Lifetime τ(F) as a function of the applied force (F) compared to curves derived from parameters obtained from literature (Table 4) for a range of biological interactions. Kinesin-microtubule interaction is for single headed kinesin in ADP state with plus-end loading. τ(F) is obtained assuming a cusp-like barrier²³ when ΔG^‡ available solid lines; otherwise, Evans-Ritchie model²¹ is used with ν=1, dashed lines.

Table 4.

Parameters (τ₀, x^‡, ΔG^‡ and ν) for interactions shown in Figure 6, and loading rates at which those interactions were probed.

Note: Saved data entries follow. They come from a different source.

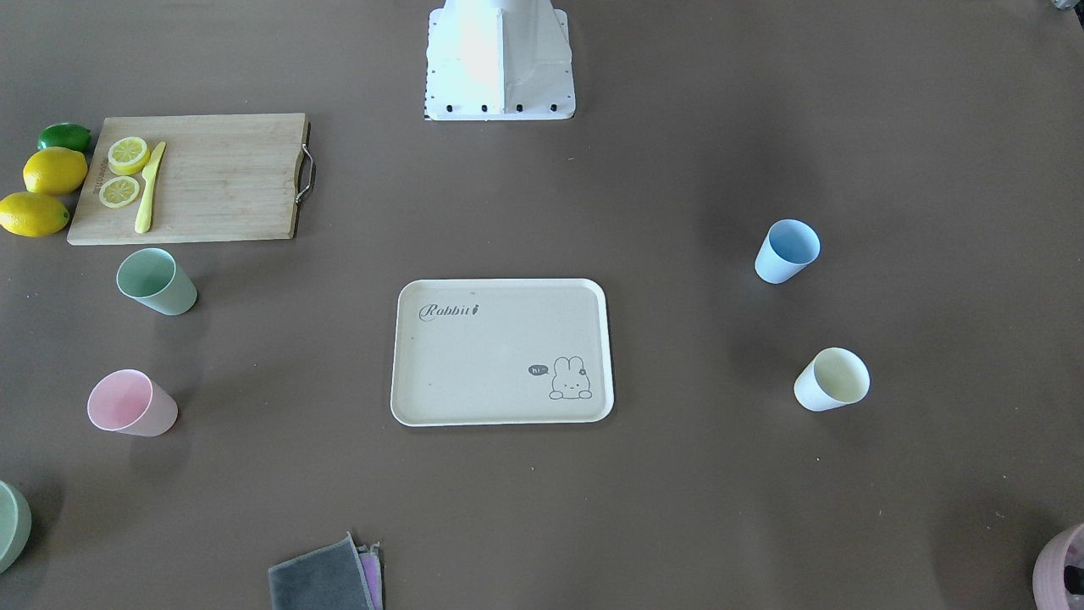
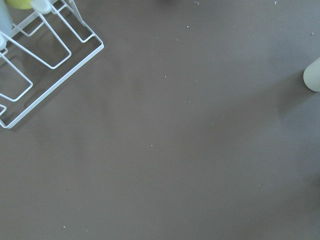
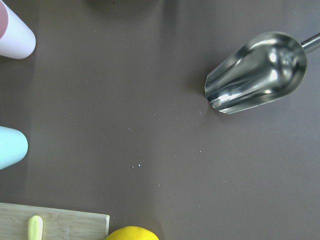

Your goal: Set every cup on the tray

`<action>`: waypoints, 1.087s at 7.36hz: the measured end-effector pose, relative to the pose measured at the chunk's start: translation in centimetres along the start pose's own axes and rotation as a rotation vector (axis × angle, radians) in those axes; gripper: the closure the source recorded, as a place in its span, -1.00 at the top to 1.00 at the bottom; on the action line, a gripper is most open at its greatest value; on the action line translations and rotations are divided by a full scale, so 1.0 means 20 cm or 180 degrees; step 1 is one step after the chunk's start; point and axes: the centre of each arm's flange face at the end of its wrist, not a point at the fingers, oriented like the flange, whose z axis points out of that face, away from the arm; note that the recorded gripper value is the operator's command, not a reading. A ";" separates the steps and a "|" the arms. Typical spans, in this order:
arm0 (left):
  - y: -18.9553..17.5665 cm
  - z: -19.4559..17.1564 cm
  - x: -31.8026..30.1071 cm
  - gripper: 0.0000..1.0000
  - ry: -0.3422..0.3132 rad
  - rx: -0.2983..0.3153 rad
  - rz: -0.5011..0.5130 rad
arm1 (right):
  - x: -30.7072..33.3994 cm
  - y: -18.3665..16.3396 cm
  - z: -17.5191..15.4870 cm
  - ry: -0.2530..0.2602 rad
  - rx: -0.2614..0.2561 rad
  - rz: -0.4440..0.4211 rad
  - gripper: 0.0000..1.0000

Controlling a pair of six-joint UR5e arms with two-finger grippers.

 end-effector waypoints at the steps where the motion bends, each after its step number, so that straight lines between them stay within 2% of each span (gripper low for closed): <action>1: -0.04 -0.02 0.01 0.97 -0.0018 0.0154 0.0182 | -0.02 -0.04 -0.05 0.0011 0.0163 -0.0117 1.00; 2: -0.11 -0.02 0.02 0.97 -0.0028 0.0260 0.0296 | -0.02 -0.06 -0.09 0.0020 0.0306 -0.0194 1.00; 4: -0.25 -0.03 0.02 0.97 -0.0009 0.0351 0.0245 | 0.03 -0.07 -0.12 0.0016 0.0440 -0.0133 1.00; 7: -0.33 -0.03 0.09 0.97 0.0151 0.0443 0.0328 | 0.04 -0.11 -0.12 -0.0003 0.0660 -0.0188 1.00; 8: -0.39 0.01 0.18 0.97 0.0227 0.0443 0.0422 | -0.01 -0.17 -0.13 -0.0045 0.0711 -0.0066 1.00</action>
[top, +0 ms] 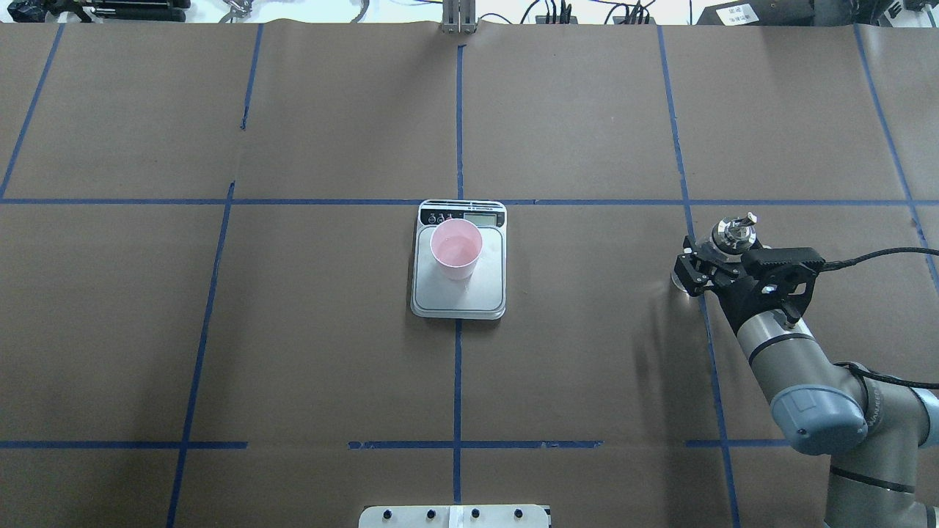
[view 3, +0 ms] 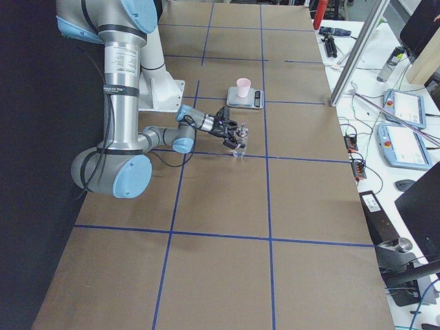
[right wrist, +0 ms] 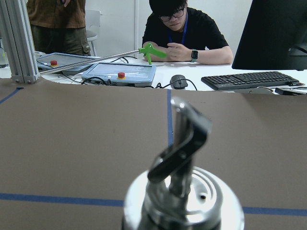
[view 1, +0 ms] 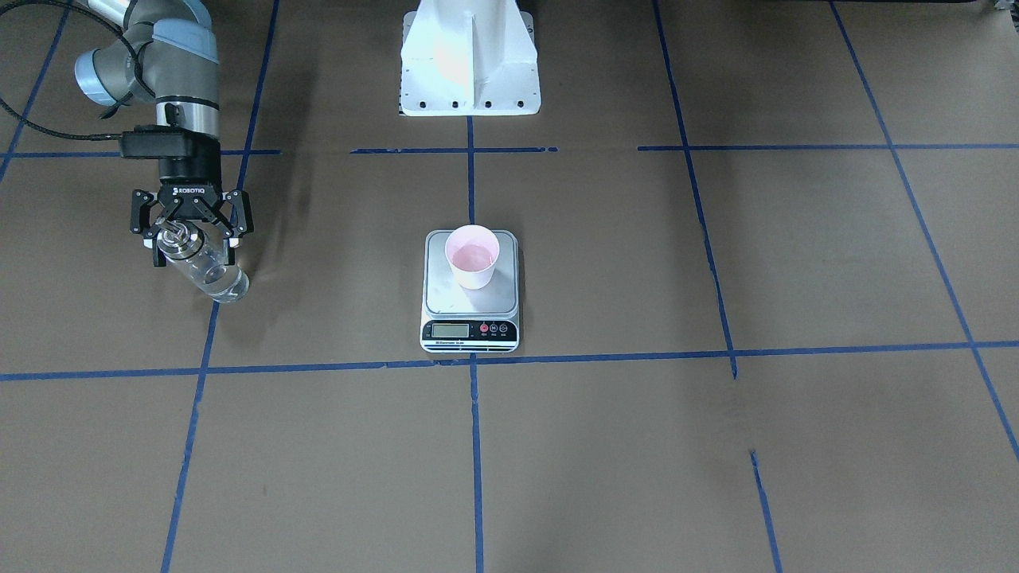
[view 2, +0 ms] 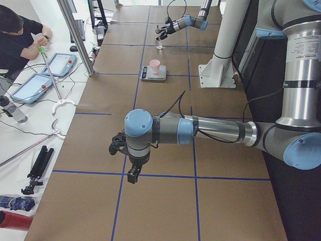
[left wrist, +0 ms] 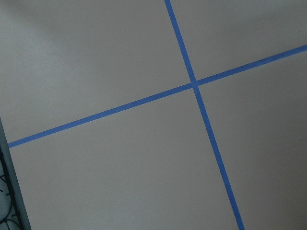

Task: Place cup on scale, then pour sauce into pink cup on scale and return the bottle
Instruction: 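Lift the glass bottle with the right gripper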

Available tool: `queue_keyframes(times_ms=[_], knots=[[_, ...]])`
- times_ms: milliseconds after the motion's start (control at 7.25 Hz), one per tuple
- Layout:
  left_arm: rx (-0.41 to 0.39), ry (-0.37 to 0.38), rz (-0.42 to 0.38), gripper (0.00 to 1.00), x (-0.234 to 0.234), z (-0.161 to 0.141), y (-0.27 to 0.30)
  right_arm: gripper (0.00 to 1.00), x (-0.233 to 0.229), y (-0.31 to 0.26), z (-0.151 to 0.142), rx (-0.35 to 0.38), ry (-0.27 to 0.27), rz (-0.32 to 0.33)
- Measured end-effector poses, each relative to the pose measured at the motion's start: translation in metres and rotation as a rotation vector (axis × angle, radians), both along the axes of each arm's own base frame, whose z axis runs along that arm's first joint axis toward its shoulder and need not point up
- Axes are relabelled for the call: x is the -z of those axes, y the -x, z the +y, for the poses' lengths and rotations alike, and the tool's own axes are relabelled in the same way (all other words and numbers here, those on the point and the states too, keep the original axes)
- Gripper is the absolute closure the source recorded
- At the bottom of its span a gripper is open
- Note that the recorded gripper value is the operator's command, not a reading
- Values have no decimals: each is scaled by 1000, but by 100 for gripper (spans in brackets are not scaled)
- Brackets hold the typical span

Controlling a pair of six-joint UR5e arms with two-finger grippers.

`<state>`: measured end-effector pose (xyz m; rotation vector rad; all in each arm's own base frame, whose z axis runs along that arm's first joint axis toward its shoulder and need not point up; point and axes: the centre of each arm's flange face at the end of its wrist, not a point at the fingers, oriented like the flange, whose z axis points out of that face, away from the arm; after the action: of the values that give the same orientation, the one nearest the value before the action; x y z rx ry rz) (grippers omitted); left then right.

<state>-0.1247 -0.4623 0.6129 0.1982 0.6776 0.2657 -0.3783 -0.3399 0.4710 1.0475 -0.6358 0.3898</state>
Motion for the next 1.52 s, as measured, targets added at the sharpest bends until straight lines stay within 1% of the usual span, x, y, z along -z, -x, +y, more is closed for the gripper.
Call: queue_keyframes(times_ms=[138,276,414,552,828,966,1241,1517], knots=[[0,0,0,0,0,0,0,26,-1,-1,-1,-5,-2,2],[0,-2,0,0,1,0,0,77,2,0,-3,-14,-7,-1],[0,-3,0,0,1,-1,0,90,8,3,-5,-23,-13,-17],[-1,-3,0,0,1,-1,0,100,15,7,-7,-30,-19,-32],[0,5,1,0,-1,0,0,100,21,8,-9,-46,-36,-34],[0,17,2,0,-5,1,0,100,23,8,-8,-48,-46,-24],[1,55,8,0,-22,5,-1,100,41,14,-10,-31,-77,-7],[-8,88,28,0,-39,7,-7,100,53,18,-11,-21,-89,-13]])
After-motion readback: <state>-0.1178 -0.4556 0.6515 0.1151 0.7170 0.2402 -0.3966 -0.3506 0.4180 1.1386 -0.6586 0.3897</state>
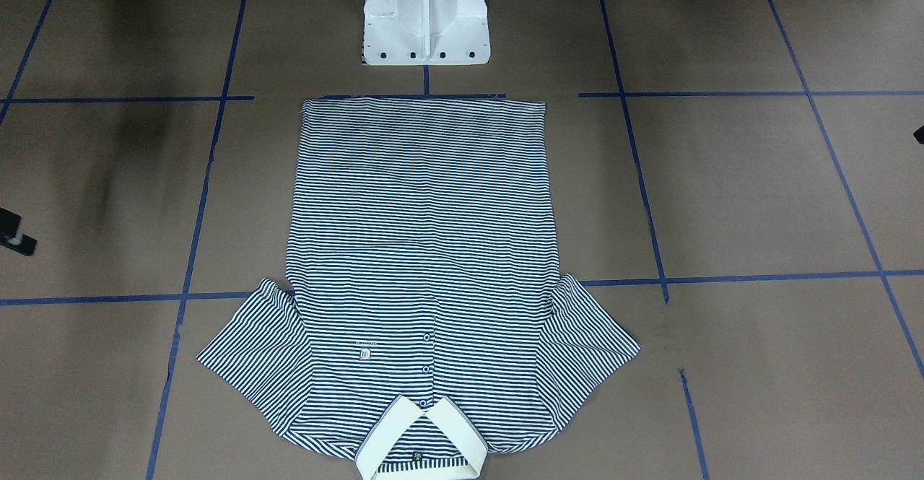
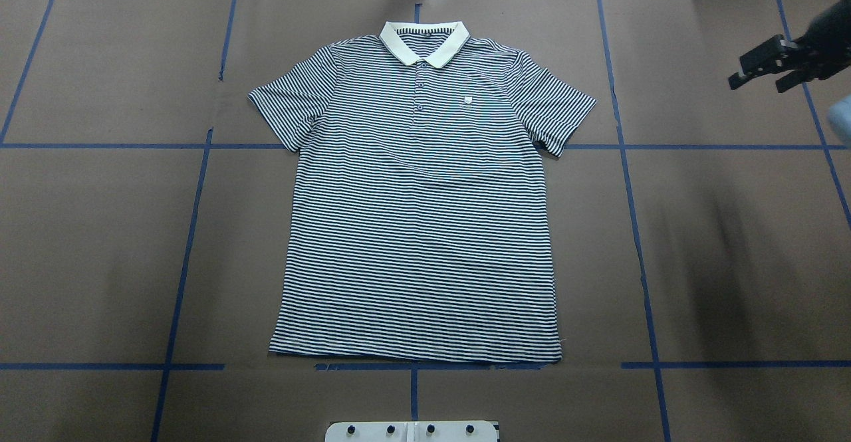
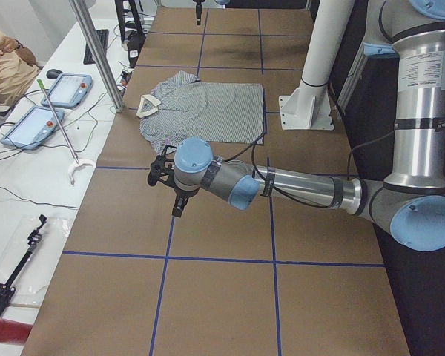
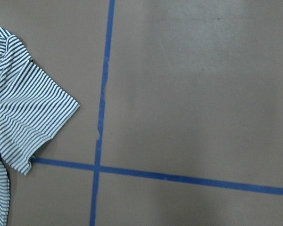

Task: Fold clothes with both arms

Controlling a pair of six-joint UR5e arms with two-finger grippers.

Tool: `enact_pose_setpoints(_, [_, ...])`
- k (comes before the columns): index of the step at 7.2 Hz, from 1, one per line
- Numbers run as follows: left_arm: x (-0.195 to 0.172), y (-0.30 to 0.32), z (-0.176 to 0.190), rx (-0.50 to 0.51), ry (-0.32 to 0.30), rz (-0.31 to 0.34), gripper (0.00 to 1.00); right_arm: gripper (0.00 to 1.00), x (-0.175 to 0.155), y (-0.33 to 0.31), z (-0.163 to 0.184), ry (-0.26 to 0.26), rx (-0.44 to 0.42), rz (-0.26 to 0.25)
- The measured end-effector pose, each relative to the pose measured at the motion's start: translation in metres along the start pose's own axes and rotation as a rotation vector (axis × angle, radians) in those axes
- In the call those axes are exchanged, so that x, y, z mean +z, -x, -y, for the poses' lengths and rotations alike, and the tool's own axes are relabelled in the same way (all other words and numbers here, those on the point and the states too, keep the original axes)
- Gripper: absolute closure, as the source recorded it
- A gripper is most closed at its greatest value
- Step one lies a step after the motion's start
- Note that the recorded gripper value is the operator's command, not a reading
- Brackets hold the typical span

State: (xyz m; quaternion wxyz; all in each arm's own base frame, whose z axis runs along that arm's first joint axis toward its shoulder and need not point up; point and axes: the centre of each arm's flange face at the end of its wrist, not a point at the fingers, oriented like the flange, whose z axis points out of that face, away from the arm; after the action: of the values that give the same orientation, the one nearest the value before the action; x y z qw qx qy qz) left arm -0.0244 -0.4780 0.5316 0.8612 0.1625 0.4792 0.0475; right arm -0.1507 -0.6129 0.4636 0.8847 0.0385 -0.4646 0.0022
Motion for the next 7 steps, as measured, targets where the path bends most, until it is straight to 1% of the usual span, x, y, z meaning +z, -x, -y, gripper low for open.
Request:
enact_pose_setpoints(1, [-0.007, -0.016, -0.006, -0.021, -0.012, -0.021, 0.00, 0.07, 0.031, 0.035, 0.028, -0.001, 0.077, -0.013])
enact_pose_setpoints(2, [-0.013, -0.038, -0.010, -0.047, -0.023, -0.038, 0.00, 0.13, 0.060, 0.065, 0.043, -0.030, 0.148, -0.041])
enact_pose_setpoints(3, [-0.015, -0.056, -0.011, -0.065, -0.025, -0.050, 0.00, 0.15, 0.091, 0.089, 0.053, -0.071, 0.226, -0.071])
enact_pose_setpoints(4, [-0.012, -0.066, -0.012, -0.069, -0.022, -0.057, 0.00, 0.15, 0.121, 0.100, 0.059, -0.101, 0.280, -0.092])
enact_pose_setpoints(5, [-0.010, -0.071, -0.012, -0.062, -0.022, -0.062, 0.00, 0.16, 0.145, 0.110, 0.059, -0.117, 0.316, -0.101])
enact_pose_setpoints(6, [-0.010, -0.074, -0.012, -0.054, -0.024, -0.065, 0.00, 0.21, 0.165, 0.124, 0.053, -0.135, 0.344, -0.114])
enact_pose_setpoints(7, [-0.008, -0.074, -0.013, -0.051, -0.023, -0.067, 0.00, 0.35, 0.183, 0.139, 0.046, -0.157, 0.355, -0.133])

Interaction	τ0 (s)	x‡ (nm)	ΔG‡ (kBT)	ν	Loading rate (pN/s)	references
Filamin/actin unbinding	0.59	0.27	5.6	½	400–2000	37
Filamin unfolding	1.92	0.46	6.8	½	400–2000	37
Titin unfolding	104	0.42	19.5	½	6000	22,38
Biotin/Streptavidin unbinding	5.99 × 104	0.49	–	1	100–1000	39
RNaseH unfolding	3.33 × 103	2.0	–	1	13–53	40
15bp DNA unzipping	33.3	1.9	–	1	11	16
15bp DNA shearing	47.6	0.49	–	1	24	16
ProteinA/antibody undinbing	69.9	1.1	–	1	0.3–500	41
Kinesin-microtubule unbinding	1	4.0	–	1	5	42

4. Conclusions

In summary, optical tweezers are used for single molecule force spectroscopy studies of peptide adhesion to materials and antibody-fluorescein interaction. Energy landscapes are reconstructed using theoretical models. Free energies of bond rupture are all in the same order of magnitude with ~ 5–10 k_BT for peptide aptamers and ~3–5 k_BT for anti-fluorescein. We find that peptide aptamers are strong no load binders, yet at higher loads anti-fluorescein adheres better. The developed assay has great potential to assess new linkers for biomimetic self-assembly and explore how their adhesion strengths compare to inter- and intramolecular interactions found in nature.